> What the task requires
Would you please copy only the lines from the line that contains "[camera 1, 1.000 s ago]" to the end of the data below, exactly, leaving every picture out?

*** Opening Raw data ***

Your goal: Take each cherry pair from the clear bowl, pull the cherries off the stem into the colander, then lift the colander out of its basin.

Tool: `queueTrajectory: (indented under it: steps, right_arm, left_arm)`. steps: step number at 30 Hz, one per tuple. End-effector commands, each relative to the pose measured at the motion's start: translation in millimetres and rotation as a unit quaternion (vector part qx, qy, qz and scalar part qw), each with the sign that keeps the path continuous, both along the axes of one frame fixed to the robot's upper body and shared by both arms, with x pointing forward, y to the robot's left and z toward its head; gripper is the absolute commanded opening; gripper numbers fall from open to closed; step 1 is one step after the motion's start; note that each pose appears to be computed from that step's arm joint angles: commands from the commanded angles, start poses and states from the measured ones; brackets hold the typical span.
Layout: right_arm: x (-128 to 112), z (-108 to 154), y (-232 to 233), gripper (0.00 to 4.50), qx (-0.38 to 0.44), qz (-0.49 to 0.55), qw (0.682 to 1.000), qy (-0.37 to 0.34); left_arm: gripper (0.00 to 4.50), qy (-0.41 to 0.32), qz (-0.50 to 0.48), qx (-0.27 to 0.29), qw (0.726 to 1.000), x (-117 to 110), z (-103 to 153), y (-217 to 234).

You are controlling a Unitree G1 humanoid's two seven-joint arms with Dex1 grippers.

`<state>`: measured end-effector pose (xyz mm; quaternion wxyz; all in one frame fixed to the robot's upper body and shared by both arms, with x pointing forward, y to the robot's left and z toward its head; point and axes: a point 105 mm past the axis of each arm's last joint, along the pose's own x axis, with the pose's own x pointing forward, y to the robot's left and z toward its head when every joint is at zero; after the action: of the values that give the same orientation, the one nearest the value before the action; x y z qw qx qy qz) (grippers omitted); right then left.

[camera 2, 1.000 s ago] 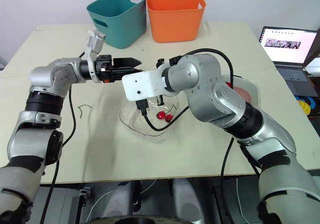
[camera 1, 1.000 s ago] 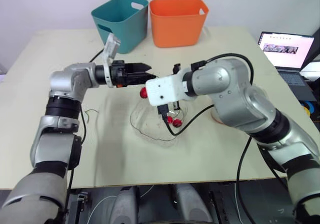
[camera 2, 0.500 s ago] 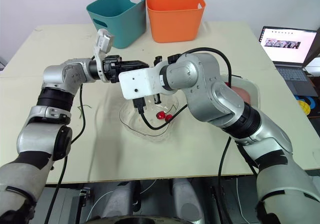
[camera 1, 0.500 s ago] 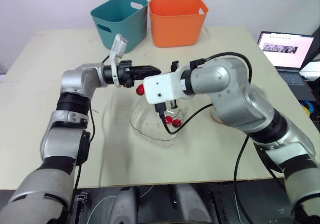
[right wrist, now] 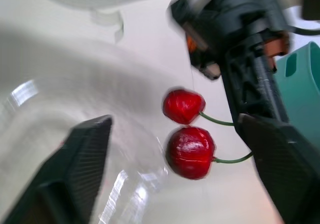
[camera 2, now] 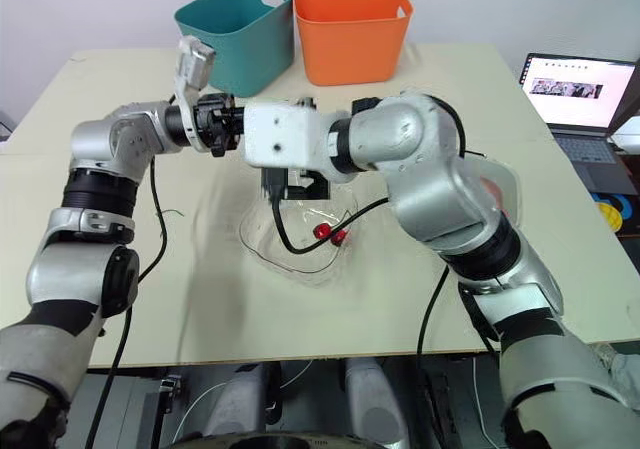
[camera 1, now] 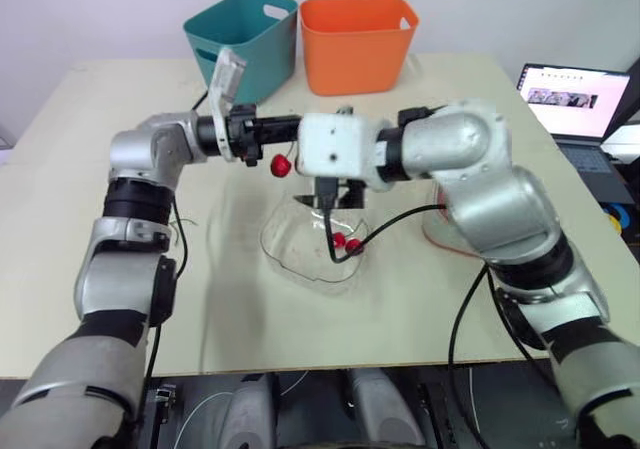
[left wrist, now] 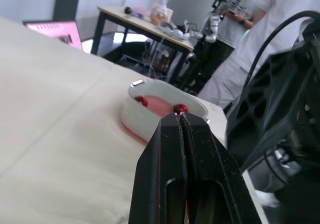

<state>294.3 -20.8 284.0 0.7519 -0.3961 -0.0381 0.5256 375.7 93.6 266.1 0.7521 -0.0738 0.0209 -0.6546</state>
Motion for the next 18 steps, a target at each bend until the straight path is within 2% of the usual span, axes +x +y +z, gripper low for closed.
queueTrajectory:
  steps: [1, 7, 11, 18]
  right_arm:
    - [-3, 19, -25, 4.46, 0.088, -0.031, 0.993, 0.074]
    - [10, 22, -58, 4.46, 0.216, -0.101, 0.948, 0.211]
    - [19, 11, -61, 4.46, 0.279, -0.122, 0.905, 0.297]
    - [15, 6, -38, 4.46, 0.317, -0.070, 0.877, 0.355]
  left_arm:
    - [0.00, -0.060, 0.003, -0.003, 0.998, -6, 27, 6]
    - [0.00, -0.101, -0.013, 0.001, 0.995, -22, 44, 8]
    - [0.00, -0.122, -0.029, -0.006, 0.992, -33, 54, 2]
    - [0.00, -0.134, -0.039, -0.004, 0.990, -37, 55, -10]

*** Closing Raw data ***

> Answer to this task
[camera 1, 1.000 s ago] 
[camera 2, 0.500 s ago] 
[camera 1, 0.500 s ago] 
[right wrist, now] 
[camera 2, now] 
[camera 1, now] 
[left wrist, now] 

<state>294.3 -20.8 284.0 0.7519 -0.3961 -0.0381 0.5256 375.7 93.6 266.1 0.7521 -0.0738 0.0209 -0.6546</state>
Motion for the next 18 steps, a target at each bend until the straight path is within 2% of the usual span, axes +x +y +z, gripper low for closed.
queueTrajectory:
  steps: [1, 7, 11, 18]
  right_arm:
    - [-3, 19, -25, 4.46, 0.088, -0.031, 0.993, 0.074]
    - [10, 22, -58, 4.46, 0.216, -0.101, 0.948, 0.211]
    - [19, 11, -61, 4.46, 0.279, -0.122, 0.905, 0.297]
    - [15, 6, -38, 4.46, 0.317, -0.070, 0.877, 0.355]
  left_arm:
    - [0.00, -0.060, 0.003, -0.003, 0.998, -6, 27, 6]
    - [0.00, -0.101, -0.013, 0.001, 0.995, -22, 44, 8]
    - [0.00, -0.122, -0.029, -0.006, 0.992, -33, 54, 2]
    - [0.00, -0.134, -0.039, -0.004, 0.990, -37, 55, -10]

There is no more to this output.